- _Information shown_
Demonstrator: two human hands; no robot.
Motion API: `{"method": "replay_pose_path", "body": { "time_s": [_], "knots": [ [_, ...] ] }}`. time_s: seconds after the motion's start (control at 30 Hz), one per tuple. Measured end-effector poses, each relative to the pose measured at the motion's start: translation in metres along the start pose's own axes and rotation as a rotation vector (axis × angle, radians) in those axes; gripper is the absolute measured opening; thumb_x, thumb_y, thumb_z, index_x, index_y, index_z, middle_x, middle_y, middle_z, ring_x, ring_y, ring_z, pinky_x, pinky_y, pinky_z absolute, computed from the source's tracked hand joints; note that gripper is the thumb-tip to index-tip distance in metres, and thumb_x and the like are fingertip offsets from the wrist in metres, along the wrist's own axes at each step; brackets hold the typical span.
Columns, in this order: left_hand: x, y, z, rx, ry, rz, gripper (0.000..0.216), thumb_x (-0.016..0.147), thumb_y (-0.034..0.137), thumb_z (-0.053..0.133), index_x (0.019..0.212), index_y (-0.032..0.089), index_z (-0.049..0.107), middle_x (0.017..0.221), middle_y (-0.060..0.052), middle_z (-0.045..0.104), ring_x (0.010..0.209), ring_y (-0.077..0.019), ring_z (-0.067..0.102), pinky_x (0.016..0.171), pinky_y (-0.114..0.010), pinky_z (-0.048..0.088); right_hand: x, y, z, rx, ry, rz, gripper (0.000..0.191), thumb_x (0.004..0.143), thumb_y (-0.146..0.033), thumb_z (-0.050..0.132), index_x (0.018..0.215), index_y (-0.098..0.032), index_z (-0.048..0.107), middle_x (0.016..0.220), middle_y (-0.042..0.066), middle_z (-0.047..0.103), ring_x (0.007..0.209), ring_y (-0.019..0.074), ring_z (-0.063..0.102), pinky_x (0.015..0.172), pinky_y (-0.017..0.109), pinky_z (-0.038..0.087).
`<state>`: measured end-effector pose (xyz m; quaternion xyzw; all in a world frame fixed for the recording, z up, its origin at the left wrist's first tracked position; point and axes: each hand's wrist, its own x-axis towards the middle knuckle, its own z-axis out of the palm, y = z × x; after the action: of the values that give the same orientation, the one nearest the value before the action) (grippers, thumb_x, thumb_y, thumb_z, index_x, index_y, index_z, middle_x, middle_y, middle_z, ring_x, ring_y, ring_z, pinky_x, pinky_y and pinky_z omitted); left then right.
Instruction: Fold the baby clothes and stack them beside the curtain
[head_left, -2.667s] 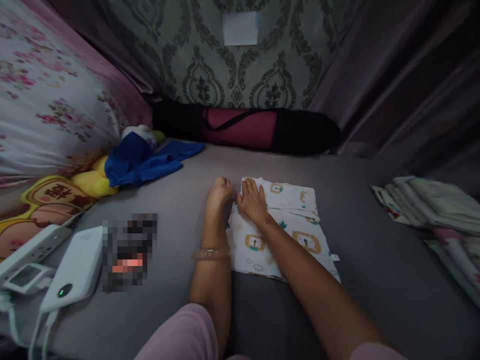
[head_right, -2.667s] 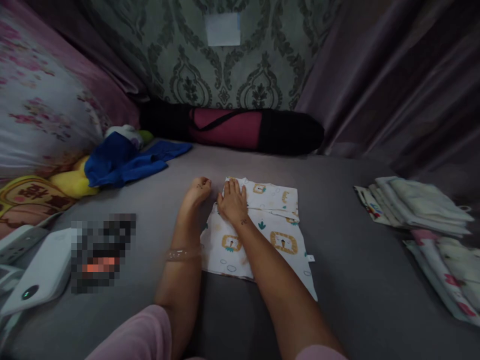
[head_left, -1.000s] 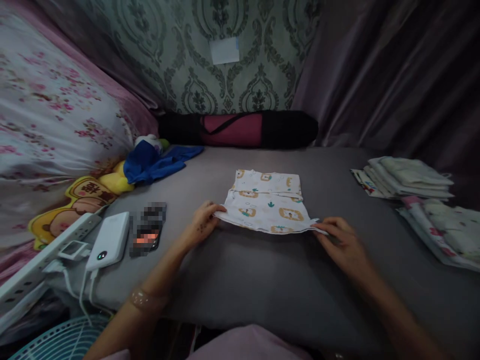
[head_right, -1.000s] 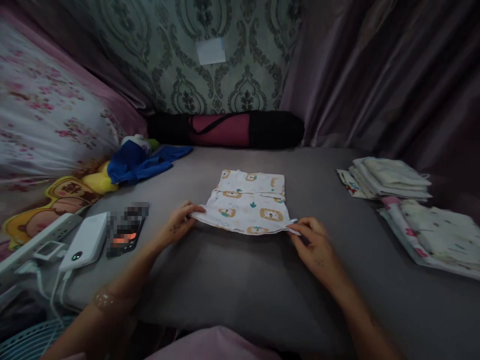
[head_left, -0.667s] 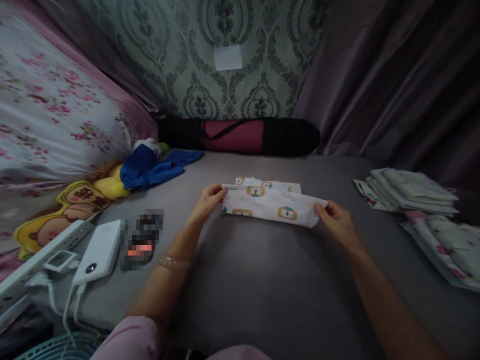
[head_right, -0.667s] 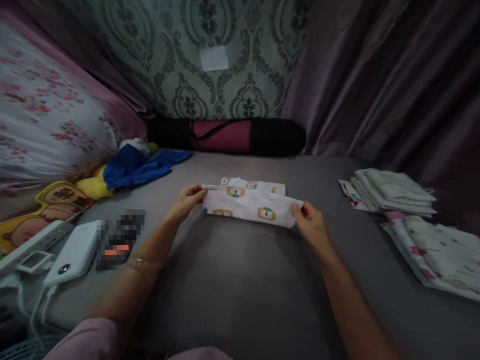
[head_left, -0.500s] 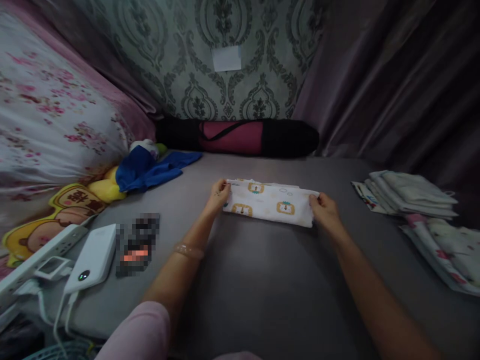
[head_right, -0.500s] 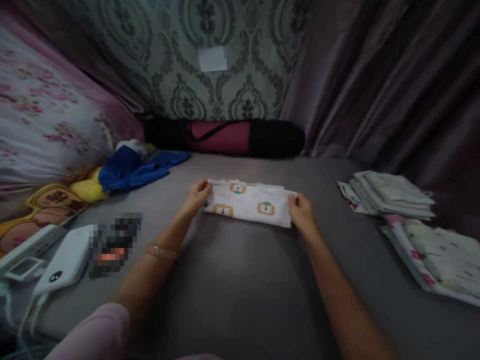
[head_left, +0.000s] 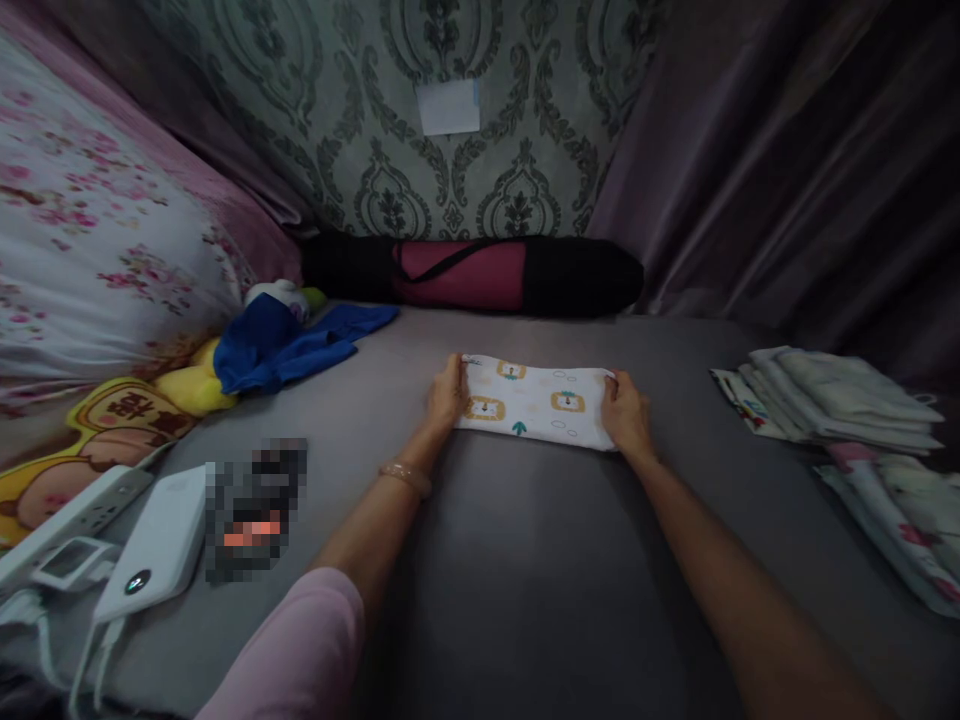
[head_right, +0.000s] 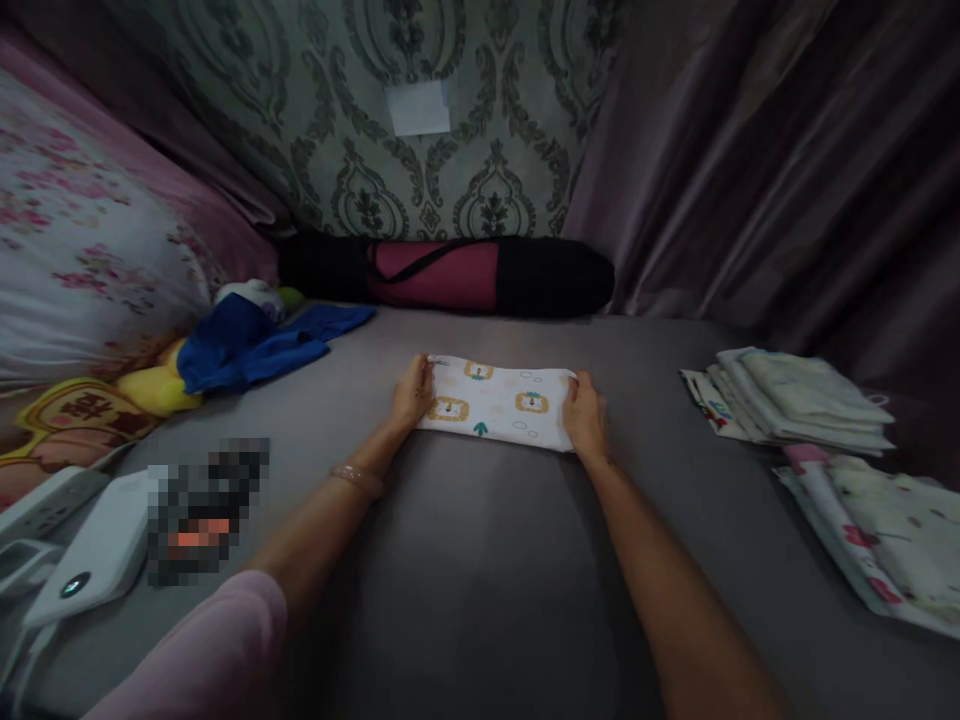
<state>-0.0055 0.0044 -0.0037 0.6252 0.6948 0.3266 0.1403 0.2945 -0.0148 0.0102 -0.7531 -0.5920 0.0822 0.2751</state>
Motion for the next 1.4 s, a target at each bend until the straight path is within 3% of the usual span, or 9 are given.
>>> {"method": "replay_pose_path", "body": {
  "time_s": [0.27,0.47,0.6,0.67,0.73,0.83,0.9,1.1,1.4],
  "knots": [
    [0.005,0.006,-0.001,0.181,-0.058,-0.082,0.038,0.099,0.04,0.028,0.118,0.019,0.053,0.092,-0.014,0.069,0.086,-0.0255,0.066,0.073,-0.032,0.044,0.0,-0.005,0.002,-0.182,-0.062,0.093,0.056,0.099,-0.047,0.021,0.117,-0.011,0.06,0.096,0.021,0.067,0.092,0.0309,0.066,0.079,0.041,0.045],
    [0.006,0.014,-0.006,0.272,-0.133,-0.148,0.038,0.098,0.04,0.03,0.113,0.015,0.055,0.098,-0.018,0.068,0.09,-0.0276,0.066,0.075,-0.034,0.046,0.009,-0.006,-0.002,-0.207,-0.098,0.198,0.049,0.095,-0.044,0.035,0.109,-0.008,0.065,0.1,0.024,0.068,0.098,0.0332,0.065,0.08,0.043,0.048],
    [-0.002,0.026,-0.016,0.306,-0.017,-0.104,0.037,0.096,0.035,0.039,0.117,0.007,0.051,0.118,-0.025,0.059,0.107,-0.0317,0.06,0.086,-0.039,0.046,0.01,-0.008,-0.011,-0.165,-0.126,0.206,0.046,0.094,-0.041,0.036,0.111,-0.008,0.065,0.104,0.024,0.066,0.102,0.0329,0.064,0.083,0.043,0.048],
    [-0.01,0.037,-0.017,0.306,0.035,-0.002,0.042,0.096,0.035,0.038,0.123,0.004,0.049,0.13,-0.027,0.05,0.12,-0.0342,0.051,0.097,-0.043,0.041,0.004,-0.015,-0.014,-0.159,-0.039,0.128,0.049,0.095,-0.037,0.033,0.124,-0.005,0.056,0.117,0.026,0.061,0.112,0.0334,0.059,0.09,0.044,0.045],
    [-0.019,0.051,-0.013,0.309,0.011,0.144,0.049,0.097,0.037,0.035,0.132,0.003,0.044,0.142,-0.026,0.042,0.134,-0.0346,0.038,0.108,-0.046,0.03,-0.005,-0.027,-0.013,-0.18,0.034,-0.055,0.055,0.096,-0.035,0.029,0.137,-0.001,0.044,0.136,0.027,0.049,0.129,0.0338,0.044,0.102,0.045,0.037],
    [-0.032,0.068,0.005,0.35,-0.094,0.319,0.06,0.097,0.043,0.031,0.142,0.004,0.036,0.152,-0.02,0.033,0.144,-0.0324,0.02,0.117,-0.046,0.014,-0.02,-0.043,-0.001,-0.248,-0.026,-0.337,0.061,0.097,-0.039,0.024,0.146,-0.003,0.032,0.154,0.018,0.029,0.144,0.0306,0.018,0.115,0.046,0.017],
    [-0.037,0.071,0.018,0.396,-0.151,0.33,0.065,0.097,0.048,0.028,0.145,0.005,0.033,0.154,-0.018,0.031,0.145,-0.032,0.016,0.118,-0.047,0.01,-0.025,-0.046,0.009,-0.301,-0.1,-0.4,0.063,0.098,-0.043,0.022,0.149,-0.006,0.028,0.157,0.013,0.024,0.146,0.0288,0.012,0.117,0.047,0.008],
    [-0.033,0.052,0.037,0.467,-0.242,0.22,0.071,0.096,0.054,0.024,0.149,0.008,0.028,0.155,-0.018,0.027,0.145,-0.0321,0.02,0.117,-0.049,0.013,-0.018,-0.028,0.026,-0.327,-0.3,-0.253,0.067,0.097,-0.048,0.019,0.15,-0.008,0.027,0.156,0.013,0.024,0.144,0.0288,0.017,0.115,0.05,0.015],
    [-0.019,0.022,0.018,0.442,-0.253,0.114,0.065,0.097,0.05,0.022,0.149,0.012,0.03,0.156,-0.013,0.026,0.143,-0.0327,0.024,0.115,-0.047,0.021,-0.015,-0.025,0.027,-0.299,-0.318,-0.257,0.068,0.097,-0.049,0.018,0.15,-0.008,0.026,0.157,0.012,0.023,0.145,0.0286,0.015,0.116,0.05,0.013]
  ]
}}
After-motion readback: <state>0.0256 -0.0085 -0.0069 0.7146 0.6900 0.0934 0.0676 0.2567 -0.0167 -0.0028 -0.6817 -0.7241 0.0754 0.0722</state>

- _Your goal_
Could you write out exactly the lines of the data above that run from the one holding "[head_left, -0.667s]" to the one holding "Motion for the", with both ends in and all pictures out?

- _Solution to this exercise_
[head_left, -0.667s] 
[head_right, -0.667s] 
[head_left, -0.500s] 
[head_right, -0.500s] 
[head_left, +0.000s] 
[head_right, +0.000s] 
<state>-0.0055 0.0044 -0.0037 0.6252 0.6948 0.3266 0.1403 0.2945 -0.0148 0.0102 -0.7531 -0.5920 0.0822 0.2751</state>
Motion for the next 1.4 s, a target at each bend until the straight path is within 3% of the usual span, or 9 are given.

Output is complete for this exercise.